Machine learning and computer vision for autonomous rover racing -- step one

jwatte's picture

Some interesting news on my project to apply machine vision to the subject of autonomous rover racing.
I've been renting GPU processing power on the GPU processing power spot market (yes, there is such a thing) and training neural networks.

I've used some of the videos that jesse helpfully provided from onboard his rovers during AVC 2015/2016, painstakingly painting red/green "stop/go" areas in each frame across some selected snippets.
Then, I've cut little sub-sections of each frame out randomly, where the center spot is either "stop" or "go," and formulated and trained a Deep Learning Fully Convolutional network on those pictures. (I had about 500 pictures when I was done)

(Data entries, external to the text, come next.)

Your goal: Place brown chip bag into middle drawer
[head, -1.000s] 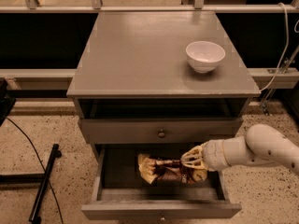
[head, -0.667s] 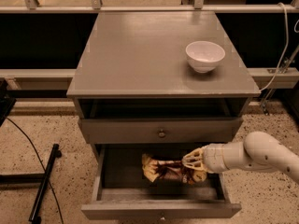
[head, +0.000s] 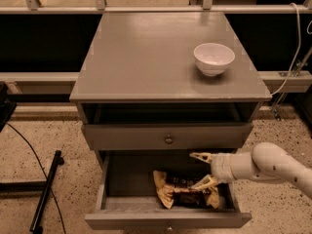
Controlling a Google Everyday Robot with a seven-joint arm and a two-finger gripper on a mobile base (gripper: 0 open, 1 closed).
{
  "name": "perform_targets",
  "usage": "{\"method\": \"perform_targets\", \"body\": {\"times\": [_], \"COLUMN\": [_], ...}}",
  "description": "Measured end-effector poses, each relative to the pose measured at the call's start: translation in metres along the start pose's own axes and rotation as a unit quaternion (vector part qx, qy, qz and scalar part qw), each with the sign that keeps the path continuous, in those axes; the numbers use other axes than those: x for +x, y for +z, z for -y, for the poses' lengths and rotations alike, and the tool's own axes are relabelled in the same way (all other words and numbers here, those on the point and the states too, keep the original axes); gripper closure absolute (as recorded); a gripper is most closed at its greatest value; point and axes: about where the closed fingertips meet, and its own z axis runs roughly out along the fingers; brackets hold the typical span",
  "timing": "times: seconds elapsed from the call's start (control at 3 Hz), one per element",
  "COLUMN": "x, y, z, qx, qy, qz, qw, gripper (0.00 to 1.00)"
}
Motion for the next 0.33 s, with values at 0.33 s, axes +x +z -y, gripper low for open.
{"method": "perform_targets", "body": {"times": [0.33], "x": [-0.0004], "y": [0.0009], "z": [-0.0003], "qx": [-0.001], "qy": [0.000], "qz": [0.001], "qw": [1.0000], "gripper": [0.00]}}
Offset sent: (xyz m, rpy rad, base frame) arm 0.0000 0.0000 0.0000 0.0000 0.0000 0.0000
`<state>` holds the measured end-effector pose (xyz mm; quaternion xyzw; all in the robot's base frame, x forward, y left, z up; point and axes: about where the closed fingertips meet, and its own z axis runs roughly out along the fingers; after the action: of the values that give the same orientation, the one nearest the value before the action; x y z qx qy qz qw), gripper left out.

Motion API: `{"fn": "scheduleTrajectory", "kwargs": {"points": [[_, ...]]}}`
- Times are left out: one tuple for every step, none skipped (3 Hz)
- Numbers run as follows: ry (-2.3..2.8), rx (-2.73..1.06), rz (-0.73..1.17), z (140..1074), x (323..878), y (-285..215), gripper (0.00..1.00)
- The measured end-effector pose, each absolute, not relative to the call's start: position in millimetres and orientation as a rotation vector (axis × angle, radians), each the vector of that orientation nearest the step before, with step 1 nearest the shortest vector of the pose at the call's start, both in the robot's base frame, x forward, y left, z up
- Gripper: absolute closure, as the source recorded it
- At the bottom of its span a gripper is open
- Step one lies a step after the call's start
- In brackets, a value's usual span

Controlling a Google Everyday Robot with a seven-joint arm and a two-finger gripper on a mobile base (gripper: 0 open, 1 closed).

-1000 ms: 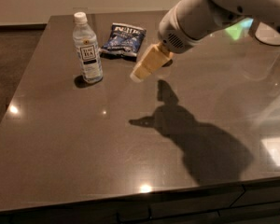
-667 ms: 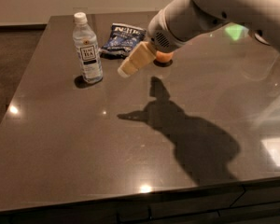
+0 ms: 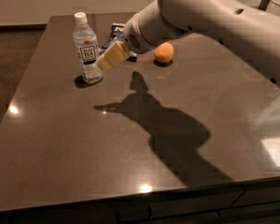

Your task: Pick blue plastic bottle

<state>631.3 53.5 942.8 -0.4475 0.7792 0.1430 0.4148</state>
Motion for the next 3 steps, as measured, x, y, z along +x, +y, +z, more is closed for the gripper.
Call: {"fn": "scheduleTrajectory", "kwargs": {"points": [[1.909, -1.128, 0.394, 943, 643, 85, 0.00], [1.867, -1.142, 0.437, 947, 650, 117, 0.00], [1.841, -1.155, 0.462, 950, 656, 137, 0.00]]}}
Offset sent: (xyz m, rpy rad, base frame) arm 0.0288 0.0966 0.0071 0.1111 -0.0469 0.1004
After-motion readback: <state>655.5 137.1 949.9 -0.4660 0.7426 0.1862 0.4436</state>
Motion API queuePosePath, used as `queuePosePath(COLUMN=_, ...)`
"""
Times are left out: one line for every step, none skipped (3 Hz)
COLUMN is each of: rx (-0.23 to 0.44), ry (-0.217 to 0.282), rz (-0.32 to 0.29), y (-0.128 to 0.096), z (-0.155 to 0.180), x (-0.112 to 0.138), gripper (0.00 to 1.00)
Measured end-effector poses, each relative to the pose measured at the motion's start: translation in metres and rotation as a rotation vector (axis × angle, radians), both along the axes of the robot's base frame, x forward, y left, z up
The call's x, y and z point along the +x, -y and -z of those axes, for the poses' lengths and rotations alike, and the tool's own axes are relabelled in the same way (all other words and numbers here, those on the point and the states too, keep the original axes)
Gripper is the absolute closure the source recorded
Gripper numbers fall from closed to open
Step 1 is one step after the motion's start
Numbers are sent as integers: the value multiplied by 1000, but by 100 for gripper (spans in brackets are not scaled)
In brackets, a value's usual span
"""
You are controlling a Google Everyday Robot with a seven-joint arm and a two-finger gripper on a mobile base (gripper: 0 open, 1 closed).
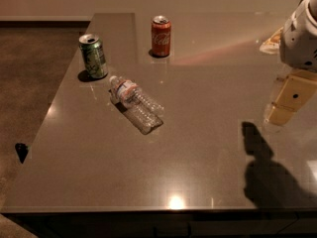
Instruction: Pick water bottle
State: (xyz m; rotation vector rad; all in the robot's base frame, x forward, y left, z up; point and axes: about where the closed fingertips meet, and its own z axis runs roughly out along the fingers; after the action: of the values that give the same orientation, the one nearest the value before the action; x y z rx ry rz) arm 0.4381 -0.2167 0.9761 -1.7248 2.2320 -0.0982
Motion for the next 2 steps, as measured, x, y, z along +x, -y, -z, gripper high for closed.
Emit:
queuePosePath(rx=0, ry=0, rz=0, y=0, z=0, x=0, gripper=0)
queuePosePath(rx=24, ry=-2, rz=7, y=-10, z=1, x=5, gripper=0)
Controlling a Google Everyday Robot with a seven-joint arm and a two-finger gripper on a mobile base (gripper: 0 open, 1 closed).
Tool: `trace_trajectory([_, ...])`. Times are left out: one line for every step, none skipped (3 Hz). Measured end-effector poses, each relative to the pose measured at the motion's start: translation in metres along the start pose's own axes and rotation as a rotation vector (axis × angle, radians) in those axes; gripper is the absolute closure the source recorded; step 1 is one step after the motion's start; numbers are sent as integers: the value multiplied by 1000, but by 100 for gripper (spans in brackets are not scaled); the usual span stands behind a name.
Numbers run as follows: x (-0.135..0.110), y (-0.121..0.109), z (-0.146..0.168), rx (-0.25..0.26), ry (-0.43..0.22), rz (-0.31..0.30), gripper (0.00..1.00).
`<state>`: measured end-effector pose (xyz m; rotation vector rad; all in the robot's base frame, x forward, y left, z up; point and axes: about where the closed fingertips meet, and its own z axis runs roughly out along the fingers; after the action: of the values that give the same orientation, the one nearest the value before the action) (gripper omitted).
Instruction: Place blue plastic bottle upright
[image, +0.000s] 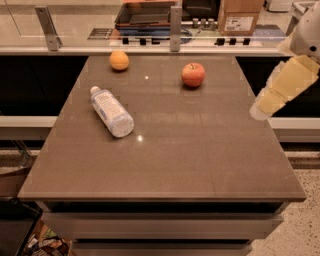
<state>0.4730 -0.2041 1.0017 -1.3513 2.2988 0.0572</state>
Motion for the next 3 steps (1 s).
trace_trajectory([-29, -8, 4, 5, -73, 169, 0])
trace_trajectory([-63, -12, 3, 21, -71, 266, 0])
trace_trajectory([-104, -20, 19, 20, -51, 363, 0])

Here are random examples of "stop" and "go" from this training set:

The randomly-selected "stop" is probably cropped from the top of some picture, and the blue lines is likely a fence.

The randomly-selected "go" is probably cropped from the right of a picture, and we can see the track and a bit of a wheel in it.

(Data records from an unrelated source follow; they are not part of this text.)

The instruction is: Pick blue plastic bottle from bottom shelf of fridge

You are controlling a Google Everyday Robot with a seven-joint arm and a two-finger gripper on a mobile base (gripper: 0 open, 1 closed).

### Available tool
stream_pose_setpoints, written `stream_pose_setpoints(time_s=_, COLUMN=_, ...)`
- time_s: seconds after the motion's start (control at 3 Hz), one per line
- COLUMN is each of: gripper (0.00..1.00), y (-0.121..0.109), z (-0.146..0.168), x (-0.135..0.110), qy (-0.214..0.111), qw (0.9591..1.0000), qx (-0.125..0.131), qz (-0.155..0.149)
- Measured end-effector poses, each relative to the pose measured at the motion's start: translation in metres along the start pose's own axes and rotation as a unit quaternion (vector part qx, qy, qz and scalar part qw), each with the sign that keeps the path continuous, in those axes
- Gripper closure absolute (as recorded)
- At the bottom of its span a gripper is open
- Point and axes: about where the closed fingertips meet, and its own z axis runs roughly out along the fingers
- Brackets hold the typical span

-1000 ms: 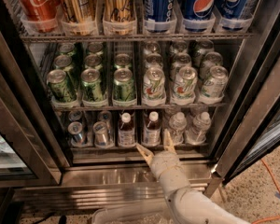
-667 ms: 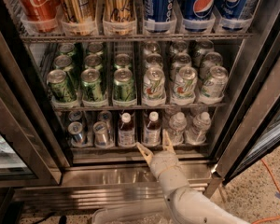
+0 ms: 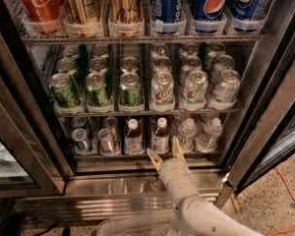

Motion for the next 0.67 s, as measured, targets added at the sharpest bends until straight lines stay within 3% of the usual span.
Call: stream_pose_setpoints(time_s=0.67, gripper=0.37, y=-0.0026, z=0.0082, x=0.0024, qy=-0.004, qw=1.0000, qx=0.004, qz=0.004)
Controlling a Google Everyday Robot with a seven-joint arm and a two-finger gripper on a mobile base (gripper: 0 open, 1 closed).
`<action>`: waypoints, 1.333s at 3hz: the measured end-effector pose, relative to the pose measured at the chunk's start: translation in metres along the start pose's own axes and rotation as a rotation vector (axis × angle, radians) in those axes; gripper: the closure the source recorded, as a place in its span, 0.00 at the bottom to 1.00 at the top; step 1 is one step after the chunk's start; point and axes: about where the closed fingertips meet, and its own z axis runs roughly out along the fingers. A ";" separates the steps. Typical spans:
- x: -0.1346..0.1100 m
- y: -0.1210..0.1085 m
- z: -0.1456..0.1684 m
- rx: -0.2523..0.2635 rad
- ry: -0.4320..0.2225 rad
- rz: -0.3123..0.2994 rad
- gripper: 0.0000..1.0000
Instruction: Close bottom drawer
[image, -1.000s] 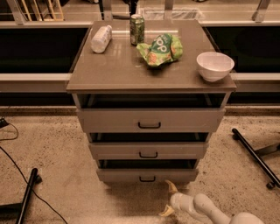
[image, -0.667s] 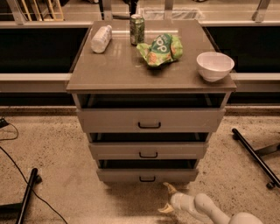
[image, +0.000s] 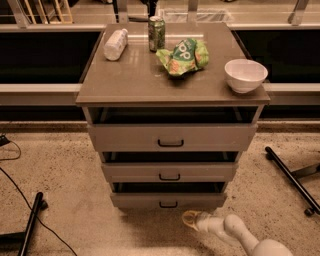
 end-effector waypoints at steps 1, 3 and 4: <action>-0.010 -0.021 -0.004 0.011 -0.049 0.015 0.83; -0.020 -0.036 -0.007 0.085 -0.013 -0.073 0.41; -0.026 -0.032 -0.002 0.098 0.018 -0.124 0.18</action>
Offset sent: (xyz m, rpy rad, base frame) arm 0.0373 -0.0209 0.0379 -0.0110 -0.1061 -0.0638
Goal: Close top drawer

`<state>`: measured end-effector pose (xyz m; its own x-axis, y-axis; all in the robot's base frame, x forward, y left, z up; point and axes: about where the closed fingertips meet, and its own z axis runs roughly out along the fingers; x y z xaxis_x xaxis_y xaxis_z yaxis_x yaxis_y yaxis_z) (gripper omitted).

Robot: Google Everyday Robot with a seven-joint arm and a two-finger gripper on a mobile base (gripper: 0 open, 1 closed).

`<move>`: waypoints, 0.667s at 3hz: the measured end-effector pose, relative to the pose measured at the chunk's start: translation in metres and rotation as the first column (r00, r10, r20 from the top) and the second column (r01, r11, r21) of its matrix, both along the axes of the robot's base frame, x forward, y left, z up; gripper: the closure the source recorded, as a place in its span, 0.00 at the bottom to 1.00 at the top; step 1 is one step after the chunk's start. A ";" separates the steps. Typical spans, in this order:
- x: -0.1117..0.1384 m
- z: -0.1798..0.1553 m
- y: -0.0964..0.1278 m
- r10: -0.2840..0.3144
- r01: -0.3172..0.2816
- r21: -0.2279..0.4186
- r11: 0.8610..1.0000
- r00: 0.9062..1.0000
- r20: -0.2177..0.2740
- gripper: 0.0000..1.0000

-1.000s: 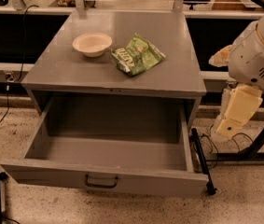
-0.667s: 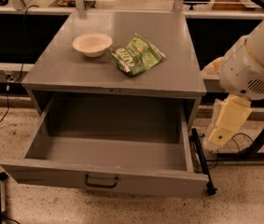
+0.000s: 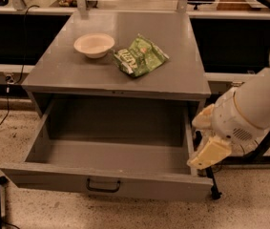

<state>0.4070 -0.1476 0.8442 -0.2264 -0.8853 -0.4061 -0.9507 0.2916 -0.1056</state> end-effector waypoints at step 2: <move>-0.007 -0.031 0.002 -0.059 0.057 0.057 0.997 0.998 0.035 0.80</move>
Offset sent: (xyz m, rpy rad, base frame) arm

Then I took some footage from Money Pit 3 in 2015, when I was just driving around a local park. What's interesting is that this park has brighter pavement than the AVC track, and it also faces a road where cars are parked, which is different form haybales on the side.
I picked three random pictures, two "go" ones and a "stop" one (note: the model classifies the CENTER of the image, not the near field of the image.) Here are the results, on totally brand new images the models' never seen before, taken with different cameras, etc:

It should go on those paths, but should probably stop for those cars.

This feels amaaaaaziiing!
(...until such time that I find out something like that it actually thought anything with white along the bottom is OK, and anything with green along the bottom is not OK, at which point I'm sad and need to apply the Knobbly Stick of Network Enlightenment to it)

The next step is to turn these 64x64 snippets into a wider convolutional network that classifies pixels in a full video frame -- this is known as semantic segmentation. The cool thing is that I can basically take the model that I have, and run it across sections of the video frame, sliding it over a little bit each time, and then color the center of the image window with whatever stop/go the model tells me it should be.
Then I should have a "map" of what's okay or not in front of the camera out to the horizon.